Mama knows me because she made me. I know her because I have studied. I’d like to say, she knows me now because she studies me, and I know her now because my existence in her world has made her the version of mama she is. A weaving back and forth of who I’ve become and how the world unfolds. Poieisis.
As this year is my first Mother’s Day with Toni, we started talking about my mothering journey and the way that I am a different mom to Toni than I was to Nyia. I said, “I am very aware of how different it is, because they are different types of daughters and I am a different woman today than I was 15 years ago.”


Mama said grandma used to say the same often. A woman with 10 children, having to be a different mother to each, delighting in being the kind of mother each child needed for their own needs. Although I am her only child, Mama, had to be a different mother to me in each season of my life + her life, too.
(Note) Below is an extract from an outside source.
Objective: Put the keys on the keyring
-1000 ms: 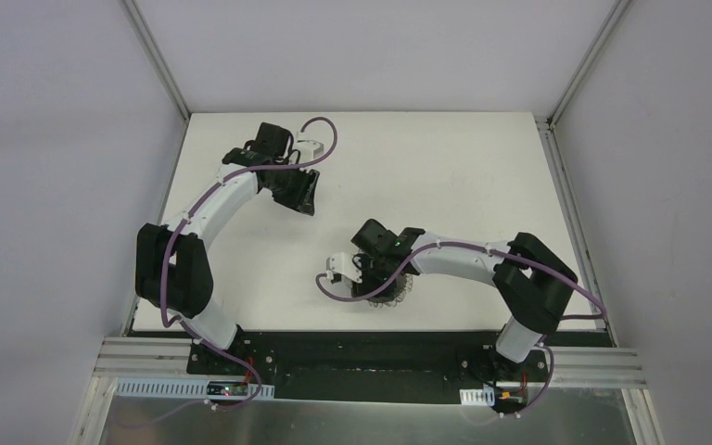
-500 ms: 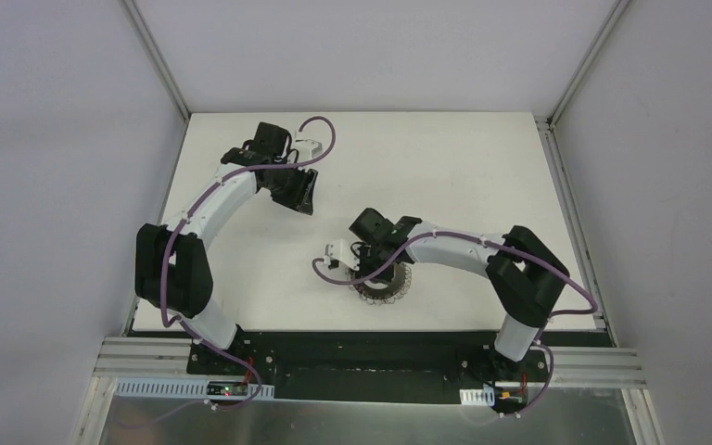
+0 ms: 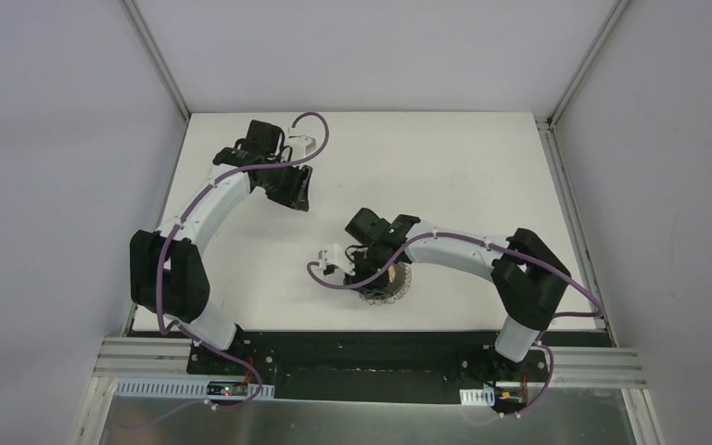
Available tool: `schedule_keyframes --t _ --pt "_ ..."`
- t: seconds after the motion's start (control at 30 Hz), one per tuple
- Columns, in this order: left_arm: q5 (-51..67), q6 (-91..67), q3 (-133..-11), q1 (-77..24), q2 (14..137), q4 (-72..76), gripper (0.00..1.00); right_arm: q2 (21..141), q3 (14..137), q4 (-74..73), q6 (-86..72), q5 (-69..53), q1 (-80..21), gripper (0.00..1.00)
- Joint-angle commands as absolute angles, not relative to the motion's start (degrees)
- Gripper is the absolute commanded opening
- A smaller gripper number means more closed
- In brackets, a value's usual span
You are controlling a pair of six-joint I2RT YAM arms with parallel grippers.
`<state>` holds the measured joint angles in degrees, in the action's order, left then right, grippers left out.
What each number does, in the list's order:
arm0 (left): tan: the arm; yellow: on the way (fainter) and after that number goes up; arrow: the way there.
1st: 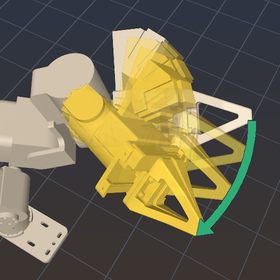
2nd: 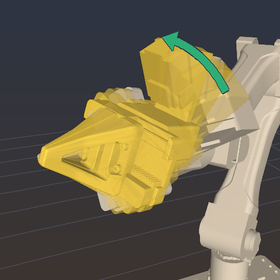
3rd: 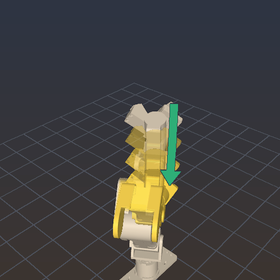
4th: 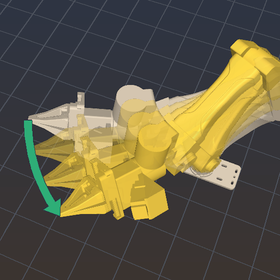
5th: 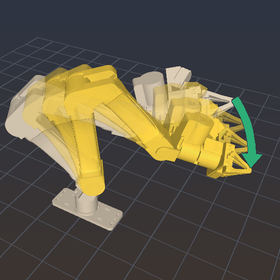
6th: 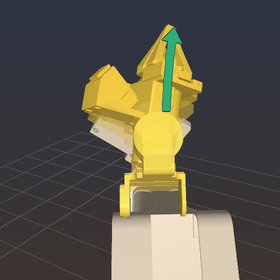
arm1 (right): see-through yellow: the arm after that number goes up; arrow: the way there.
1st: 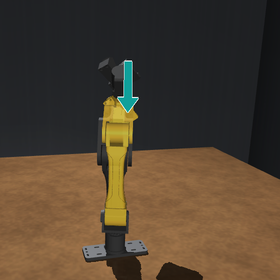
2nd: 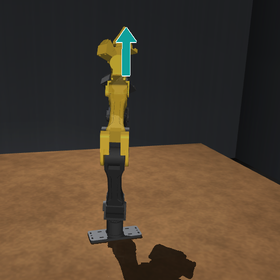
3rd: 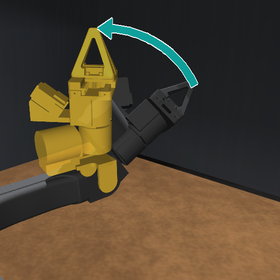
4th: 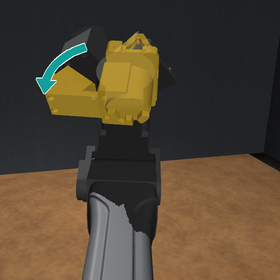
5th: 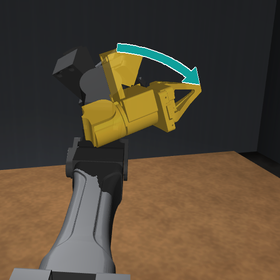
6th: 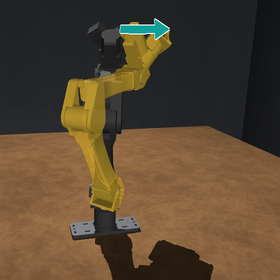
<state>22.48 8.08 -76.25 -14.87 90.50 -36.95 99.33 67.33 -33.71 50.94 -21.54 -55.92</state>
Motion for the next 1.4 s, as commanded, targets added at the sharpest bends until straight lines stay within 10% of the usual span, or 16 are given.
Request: schedule_keyframes --t 0.0,0.5,0.9,1.37 --pt "23.0 7.9 -77.3 -13.7 88.4 -38.8 0.43 99.0 69.3 -34.5 53.0 -22.3 -58.5 0.44" --pt "24.9 8.0 -77.1 -12.6 88.6 -38.8 0.43 104.1 70.2 -32.4 54.6 -14.7 -61.0 0.43" --pt "25.4 7.8 -77.5 -12.1 88.8 -39.1 0.43 103.9 72.1 -34.0 55.2 -11.6 -61.3 0.00" --pt "23.8 7.5 -78.0 -10.8 87.1 -39.1 0.43 98.5 79.2 -38.0 52.5 -10.3 -56.5 0.00"
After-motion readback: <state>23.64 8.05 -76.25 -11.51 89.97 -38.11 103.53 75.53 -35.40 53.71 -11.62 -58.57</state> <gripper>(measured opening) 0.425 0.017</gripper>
There is abundance there in the expansiveness. Then I see mothering as this act of being and becoming. A radical expression of love and care that is ongoing. It is indeed active even after transition. Like how Grandma’s prayers are still allowing my flowers to bloom.
Mama gave me a garden, grandma gave her one too and with our love, we keep on adding new blooms.
May I always do the same, for each living being I care for.
Happy Mother’s Day to all the living beings doing the act of mothering in traditional and non-traditional ways (by the way, who decides what is traditional?!). Your gift of nurturing, seeing, healing, taking care of business, showing up, professing, sacrificing, and protecting, impacts our entire world and I am grateful.
Grace and peace be with you always.
Thank you for reading.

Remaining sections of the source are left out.